- Born: 10 June 1904 Coli, Emilia, Italy
- Died: 5 January 1993 (aged 88) Bologna, Emilia-Romagna, Italy
- Political party: Italian Anarchist Federation
- Movement: Anarchism, anti-fascism
- Opponent: Fascist Italy
- Partner(s): Armando Malaguti (1923–1955) Alfonso Fantazzini (1955–1985)

= Maria Zazzi =

Italian anarchist (1904–1993)

Maria Zazzi (1904–1993) was an Italian anarchist and anti-fascist that was involved in a series of campaigns to aid refugees and support prisoners. Following the rise of Italian fascism, she fled to France, where she became involved in the Parisian anarchist movement. She moved to Belgium, where she supported anarchist prisoners in Brussels and led the campaign in defense of Sacco and Vanzetti, but was eventually forced to leave the country due to a police investigation of her. She briefly spent time in Barcelona during the Spanish Revolution of 1936 and was arrested by the Gestapo following the Battle of France. During World War II, she finally returned to Italy and joined the Italian resistance movement, going on to become a leading figure in the post-war anarchist movement and a mentor to the anarchist bank robber Horst Fantazzini.

==Biography==
On 10 June 1904, Maria Zazzi was born in Coli, in the northern province of Piacenza. In the wake of the March on Rome and the rise of Italian fascism, in 1923, Zazzi left Italy and moved to Paris, where she supported her recently bereaved brother and his newborn baby. In the French capital, she met and fell in love with the Italian anarchist Armando Malaguti, who introduced her to anarchist ideas and brought her into the movement. At that time, the Parisian anarchist movement was largely composed of working-class men, with Zazzi distinguishing herself as one of the movement's few women. An energetic activist, she dedicated herself to aiding fellow refugees from Italy and distributing anarchist propaganda, working closely together with the family of Camillo Berneri.

As Malaguti was frequently arrested for his anarchist activism, in 1927, he was expelled from France and the couple moved to Belgium. In Brussels, they again fell in with the local anarchists, with whom Zazzi continued her activities in refugee aid and propaganda distribution. She frequently visited the city's anarchist prisoners, always introducing herself as their aunt, leading the prison guards to nickname her "Tante Marie" (Aunt Maria). She also led the local campaign in defense of the Italian-American anarchists Sacco and Vanzetti, culminating with the spontaneous organisation of a general strike on the day of their execution. During this time, Zazzi also met the Belarusian anarchist Ida Mett and her husband Nicolas Lazarévitch, as well as the Spanish anarchists Buenaventura Durruti and Francisco Ascaso.

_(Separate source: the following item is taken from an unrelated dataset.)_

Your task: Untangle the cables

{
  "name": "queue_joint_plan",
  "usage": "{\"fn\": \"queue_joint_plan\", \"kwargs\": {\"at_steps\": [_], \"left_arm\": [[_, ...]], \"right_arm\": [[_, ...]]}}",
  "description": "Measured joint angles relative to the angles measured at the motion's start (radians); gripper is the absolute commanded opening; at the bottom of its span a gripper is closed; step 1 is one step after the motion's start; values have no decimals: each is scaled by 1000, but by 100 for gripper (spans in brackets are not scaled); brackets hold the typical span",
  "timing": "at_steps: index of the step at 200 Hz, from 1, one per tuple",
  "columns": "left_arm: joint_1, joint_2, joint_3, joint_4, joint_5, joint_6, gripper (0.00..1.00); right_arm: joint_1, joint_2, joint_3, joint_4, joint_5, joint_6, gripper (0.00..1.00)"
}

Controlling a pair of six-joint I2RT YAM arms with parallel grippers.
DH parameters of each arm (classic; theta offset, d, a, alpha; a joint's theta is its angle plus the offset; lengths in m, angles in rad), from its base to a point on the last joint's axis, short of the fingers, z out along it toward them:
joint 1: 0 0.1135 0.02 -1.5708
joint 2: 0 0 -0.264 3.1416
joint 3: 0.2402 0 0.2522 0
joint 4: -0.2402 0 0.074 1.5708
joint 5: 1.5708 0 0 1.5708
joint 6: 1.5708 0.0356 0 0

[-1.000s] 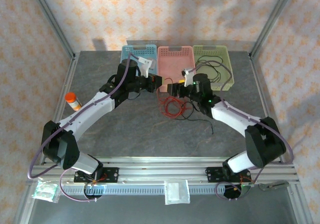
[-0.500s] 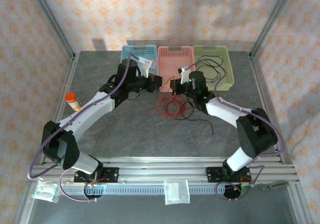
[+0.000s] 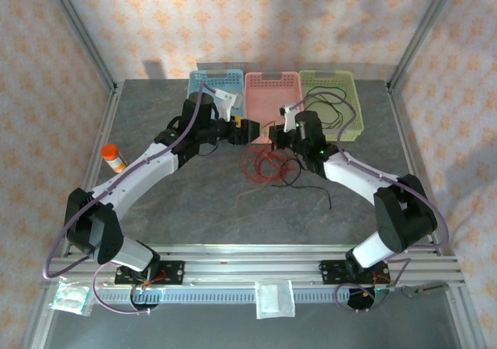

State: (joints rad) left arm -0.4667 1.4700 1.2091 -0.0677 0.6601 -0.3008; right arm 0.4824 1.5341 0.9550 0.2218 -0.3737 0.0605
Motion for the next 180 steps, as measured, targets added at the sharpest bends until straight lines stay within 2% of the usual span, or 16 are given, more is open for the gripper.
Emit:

Zazzi and Malaguti then moved on to Liège, but after Malaguti got into an argument with a Catholic priest of fascist sympathies, he was officially expelled from the city. He attempted to remain there clandestinely, but after police searched their house and interrogated Zazzi about his whereabouts, they resolved to return to Brussels. Upon arrival at Brussels-Central railway station, Zazzi herself was arrested. But the police were unable to identify her, as they had gotten her surname incorrect and only had a poor-quality photograph of her. She convinced them that they were looking for someone else and was quickly released. Still under police investigation, in 1932, Zazzi and Malaguti left Belgium and returned to Paris. Back in the French capital, they reunited with the local anarchist movement and met the exiled Ukrainian anarchist Nestor Makhno and the Russian anarchist Volin. Immediately after the Spanish Civil War broke out in July 1936, Malaguti travelled to Barcelona and joined the Ascaso Column, going on to fight in the Battle of Monte Pelado. Shortly afterwards, Zazzi herself went to Barcelona, where she observed the Spanish Revolution, describing it in otherworldly terms. She soon returned to Paris, where she organised material support for people fleeing there from war in Spain. After Malaguti was granted leave from the front, he attempted to join his wife in Paris, but was swiftly arrested by French border police.

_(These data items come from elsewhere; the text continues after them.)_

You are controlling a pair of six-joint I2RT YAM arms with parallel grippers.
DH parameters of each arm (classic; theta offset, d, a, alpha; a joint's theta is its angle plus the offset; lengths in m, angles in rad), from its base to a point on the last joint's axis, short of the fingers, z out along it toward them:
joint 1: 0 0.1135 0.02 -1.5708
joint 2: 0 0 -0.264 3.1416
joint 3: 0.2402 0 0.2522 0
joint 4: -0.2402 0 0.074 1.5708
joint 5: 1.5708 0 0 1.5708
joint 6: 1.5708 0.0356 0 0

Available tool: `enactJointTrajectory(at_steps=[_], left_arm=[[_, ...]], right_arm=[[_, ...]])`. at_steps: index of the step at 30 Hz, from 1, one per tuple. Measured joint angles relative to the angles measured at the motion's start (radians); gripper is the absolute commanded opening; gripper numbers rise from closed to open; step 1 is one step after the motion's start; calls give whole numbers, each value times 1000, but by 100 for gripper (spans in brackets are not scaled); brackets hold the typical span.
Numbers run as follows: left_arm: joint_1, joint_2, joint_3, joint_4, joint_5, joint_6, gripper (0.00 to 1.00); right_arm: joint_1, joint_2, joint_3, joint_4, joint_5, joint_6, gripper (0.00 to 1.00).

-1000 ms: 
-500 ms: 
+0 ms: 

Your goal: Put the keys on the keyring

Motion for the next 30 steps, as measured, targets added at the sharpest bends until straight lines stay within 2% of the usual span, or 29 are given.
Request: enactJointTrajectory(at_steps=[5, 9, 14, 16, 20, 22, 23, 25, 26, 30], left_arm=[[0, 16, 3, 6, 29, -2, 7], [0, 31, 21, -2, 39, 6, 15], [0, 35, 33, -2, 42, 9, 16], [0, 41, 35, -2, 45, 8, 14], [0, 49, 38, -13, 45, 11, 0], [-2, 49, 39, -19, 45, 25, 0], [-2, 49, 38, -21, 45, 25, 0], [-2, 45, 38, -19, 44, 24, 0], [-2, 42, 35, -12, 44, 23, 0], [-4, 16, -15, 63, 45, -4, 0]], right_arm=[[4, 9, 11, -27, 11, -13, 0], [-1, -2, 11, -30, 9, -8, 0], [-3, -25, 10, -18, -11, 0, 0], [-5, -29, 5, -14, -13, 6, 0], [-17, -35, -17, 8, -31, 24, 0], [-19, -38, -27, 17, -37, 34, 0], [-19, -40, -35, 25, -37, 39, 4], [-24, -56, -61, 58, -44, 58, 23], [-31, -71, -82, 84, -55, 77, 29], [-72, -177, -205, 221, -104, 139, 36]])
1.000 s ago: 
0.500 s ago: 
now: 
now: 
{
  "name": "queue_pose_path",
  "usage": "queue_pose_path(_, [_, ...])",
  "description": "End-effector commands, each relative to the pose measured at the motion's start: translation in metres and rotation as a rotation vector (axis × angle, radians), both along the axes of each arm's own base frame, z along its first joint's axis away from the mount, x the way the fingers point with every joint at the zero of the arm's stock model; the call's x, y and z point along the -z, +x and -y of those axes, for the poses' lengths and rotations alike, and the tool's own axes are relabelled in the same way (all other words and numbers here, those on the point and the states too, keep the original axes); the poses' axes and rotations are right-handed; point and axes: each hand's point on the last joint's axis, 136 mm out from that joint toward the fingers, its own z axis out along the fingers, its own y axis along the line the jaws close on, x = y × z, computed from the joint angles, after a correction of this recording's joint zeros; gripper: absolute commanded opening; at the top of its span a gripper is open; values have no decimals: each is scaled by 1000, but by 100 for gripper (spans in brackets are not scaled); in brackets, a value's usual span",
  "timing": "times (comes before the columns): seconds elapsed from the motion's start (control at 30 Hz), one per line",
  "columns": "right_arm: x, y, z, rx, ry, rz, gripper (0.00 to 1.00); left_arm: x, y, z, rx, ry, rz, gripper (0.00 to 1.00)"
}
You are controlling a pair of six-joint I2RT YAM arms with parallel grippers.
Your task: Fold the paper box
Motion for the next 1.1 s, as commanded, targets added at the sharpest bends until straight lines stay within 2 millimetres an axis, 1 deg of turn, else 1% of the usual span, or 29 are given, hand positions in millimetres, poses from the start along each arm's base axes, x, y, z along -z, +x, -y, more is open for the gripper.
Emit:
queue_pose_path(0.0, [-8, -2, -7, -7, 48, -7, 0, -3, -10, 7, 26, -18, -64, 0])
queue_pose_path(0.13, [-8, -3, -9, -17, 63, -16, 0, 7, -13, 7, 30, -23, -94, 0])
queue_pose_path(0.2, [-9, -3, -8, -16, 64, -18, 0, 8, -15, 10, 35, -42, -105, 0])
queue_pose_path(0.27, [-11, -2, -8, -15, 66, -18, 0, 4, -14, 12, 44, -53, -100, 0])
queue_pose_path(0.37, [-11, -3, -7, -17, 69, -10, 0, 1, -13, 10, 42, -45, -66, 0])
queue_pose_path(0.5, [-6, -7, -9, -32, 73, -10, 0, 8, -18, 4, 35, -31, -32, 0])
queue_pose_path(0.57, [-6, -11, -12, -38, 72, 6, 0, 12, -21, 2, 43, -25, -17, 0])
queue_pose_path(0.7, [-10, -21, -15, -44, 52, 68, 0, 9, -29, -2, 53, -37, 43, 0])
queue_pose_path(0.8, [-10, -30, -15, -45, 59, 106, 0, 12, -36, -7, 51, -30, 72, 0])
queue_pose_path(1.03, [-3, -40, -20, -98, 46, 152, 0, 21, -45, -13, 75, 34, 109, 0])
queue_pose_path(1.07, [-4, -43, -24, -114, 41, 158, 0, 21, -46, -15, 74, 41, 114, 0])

Zazzi remained in Paris throughout the Battle of France, despite attempts by French authorities to evacuate the capital, and was arrested by the Gestapo in December 1940. The Nazis interrogated her for information on her husband, but she refused to give them any information. Upon her release, she discovered that Malaguti had been arrested, but the Nazis had not yet discovered his identity and she rebuffed further attempts to elicit information from her. She eventually found the prison he was held in and managed to visit him, before he was deported to an Italian prison in Ventotene. Zazzi followed him there in 1942, managing to cross the border despite problems with the authorities. As she was prevented from visiting him, they decided to get married, aided by local anarchists who provided them with the necessary documentation. Before they could reunite, Malaguti was transferred to a concentration camp in Renicci di Anghiari, but he managed to escape on 8 September 1943. Friends in Florence acquired documents that officially declared Malaguti to have been shot, allowing them to move safely to Bologna.

In the Emilian capital, the couple provided support to the anti-fascist partisans of the Italian resistance movement. But Zazzi ended up feeling disappointed by the culture of the Italian resistance, finding herself missing the camaradery of the movements in France, Belgium and Spain. When Malaguti died a decade after the end of the war, Zazzi began a relationship with Alfonso Fantazzini, a former partisan that she had met during her exile in Western Europe. They lived together in Bologna, where Zazzi spent the final years of her life. The couple frequently hosted meetings of the local anarchist movement, for whom they were the last representatives of the old anti-fascist generation, and provided room to people that had moved to the city from Southern Italy. Even into old age, Zazzi was a regular presence at anarchist events and actions. She was also a mentor to her partner's son Horst Fantazzini, who went on to become famous as a bank robber, and was active in the campaign for the acquittal of Pietro Valpreda.

During the 1980s, she participated in the conferences of the Italian Anarchist Federation, but was forced to finally cease her activism after succumbing to paresis. She entered hospice care following the death of Alfonso Fantazzini on 14 December 1985. On 5 January 1993, Zazzi died in the Bologna hospice. Despite her lifelong atheism and against the wishes of her mourners, she was given a religious funeral.